Would you prefer Lemmy to be smaller like it is now or get to a reddit level popularity but without the reddit jank.


This is unpopular but I’d like to see LESS niche communities. I dont want to see 1000 game communities I want to see one game community where all the people are making threads about the games they like. When its big enough then that game can split into its own community.
Because i may not go out of my way to find a community like guild wars 1 but if I see a post about it in the games community I’d join in. The interest isnt always there it needs to be created sometimes. And it can be created by people seeing threads of interested people talking about their interest.
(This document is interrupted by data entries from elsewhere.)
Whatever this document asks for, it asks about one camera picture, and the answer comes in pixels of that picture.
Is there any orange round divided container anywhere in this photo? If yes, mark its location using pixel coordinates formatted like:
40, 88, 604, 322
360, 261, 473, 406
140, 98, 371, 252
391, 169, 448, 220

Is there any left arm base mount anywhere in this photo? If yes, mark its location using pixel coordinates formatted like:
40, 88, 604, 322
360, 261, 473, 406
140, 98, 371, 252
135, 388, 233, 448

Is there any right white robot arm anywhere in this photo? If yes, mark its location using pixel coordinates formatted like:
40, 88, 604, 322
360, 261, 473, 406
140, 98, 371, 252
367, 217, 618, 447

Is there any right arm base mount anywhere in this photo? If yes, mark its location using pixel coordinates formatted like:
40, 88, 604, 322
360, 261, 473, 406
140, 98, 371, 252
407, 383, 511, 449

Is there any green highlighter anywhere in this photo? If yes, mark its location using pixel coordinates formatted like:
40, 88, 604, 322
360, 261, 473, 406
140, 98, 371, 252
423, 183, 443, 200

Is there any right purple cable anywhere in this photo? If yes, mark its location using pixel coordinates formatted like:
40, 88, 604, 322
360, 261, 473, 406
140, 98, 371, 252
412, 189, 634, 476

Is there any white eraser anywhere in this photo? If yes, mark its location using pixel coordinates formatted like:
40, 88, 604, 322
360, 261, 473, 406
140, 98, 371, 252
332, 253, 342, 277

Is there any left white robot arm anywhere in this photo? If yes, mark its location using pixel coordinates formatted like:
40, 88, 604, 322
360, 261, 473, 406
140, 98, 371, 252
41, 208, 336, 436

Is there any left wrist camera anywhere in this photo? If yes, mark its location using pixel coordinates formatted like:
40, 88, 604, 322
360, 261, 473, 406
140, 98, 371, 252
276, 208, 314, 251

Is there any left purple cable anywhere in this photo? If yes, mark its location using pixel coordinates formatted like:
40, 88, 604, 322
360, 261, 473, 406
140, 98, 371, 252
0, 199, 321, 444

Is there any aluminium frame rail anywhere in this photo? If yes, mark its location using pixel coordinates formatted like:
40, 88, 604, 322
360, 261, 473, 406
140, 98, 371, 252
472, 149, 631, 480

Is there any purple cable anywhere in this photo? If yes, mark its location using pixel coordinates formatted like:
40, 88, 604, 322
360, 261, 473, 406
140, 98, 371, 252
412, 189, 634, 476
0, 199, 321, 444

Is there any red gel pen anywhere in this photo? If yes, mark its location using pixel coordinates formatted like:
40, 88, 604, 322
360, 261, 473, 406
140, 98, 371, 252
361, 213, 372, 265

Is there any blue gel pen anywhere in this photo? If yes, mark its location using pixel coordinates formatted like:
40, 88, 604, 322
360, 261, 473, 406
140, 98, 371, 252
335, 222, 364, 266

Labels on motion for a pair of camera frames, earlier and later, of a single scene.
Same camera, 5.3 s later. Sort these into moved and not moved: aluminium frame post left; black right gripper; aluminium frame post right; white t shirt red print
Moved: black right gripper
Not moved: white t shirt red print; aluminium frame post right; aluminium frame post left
Yes, thank you! This is a big mistake that I’ve seen new online communities make since at least the beginning of the internet. I first saw it with the old forums. Start a forum site for subject X, create sub-forums x1 through x57 for every possible subtopic, no matter how minor or niche. Go into most of those subforums, you only hear crickets. To encourage activity, most subjects should be concentrated in few forums at first, until those forums become too busy. Only at that time is it a good idea to split into subforums.
Some Lemmy sites have had the correct idea, where they don’t allow users to create communities. There should be a process where admins manage whether it makes sense to create communities after evaluating requests. Unfortunately, the decentralized nature of Lemmy makes this difficult to control, because as soon as one instance does this, someone wanting to create a new community will just move to another instance that allows it. I’m not sure if there is a solution to this.
How about community taxonomy?
Say there’s a gaming community.
Then there’s a PC gaming community, then a MMO game community, and there’s communities for individual games subdivided into that.
So if you’re in /c/PCgaming, posts in /c/GuildWars will (by default) show up in your feed.
If you are in /c/GuildWars, you (by default) get the hyper focus, and exposure from your post filtering up to more general tiers.
But this sharing is toggleable too. For example, you could choose to only float it up to the “MMO” level without drawing in the /c/gaming crowd
And this structure kinda naturally fits underlying database structures anyway.
Reddit could not evolve like this, but now that we kinda know what niches exist, that could be constructed from scratch and maintained.
I think this is an awesome idea! It would allow people to have the freedom to create any community they wanted, but still keep posts concentrated enough for visitors to see activity they can participate in. Excellent, maybe you could propose this to the developers of Lemmy and Piefed? Is Mbin still being actively developed?
As a whole, Lemmy isn’t really big enough to branch out into individual game communities just yet. They just end up petering out.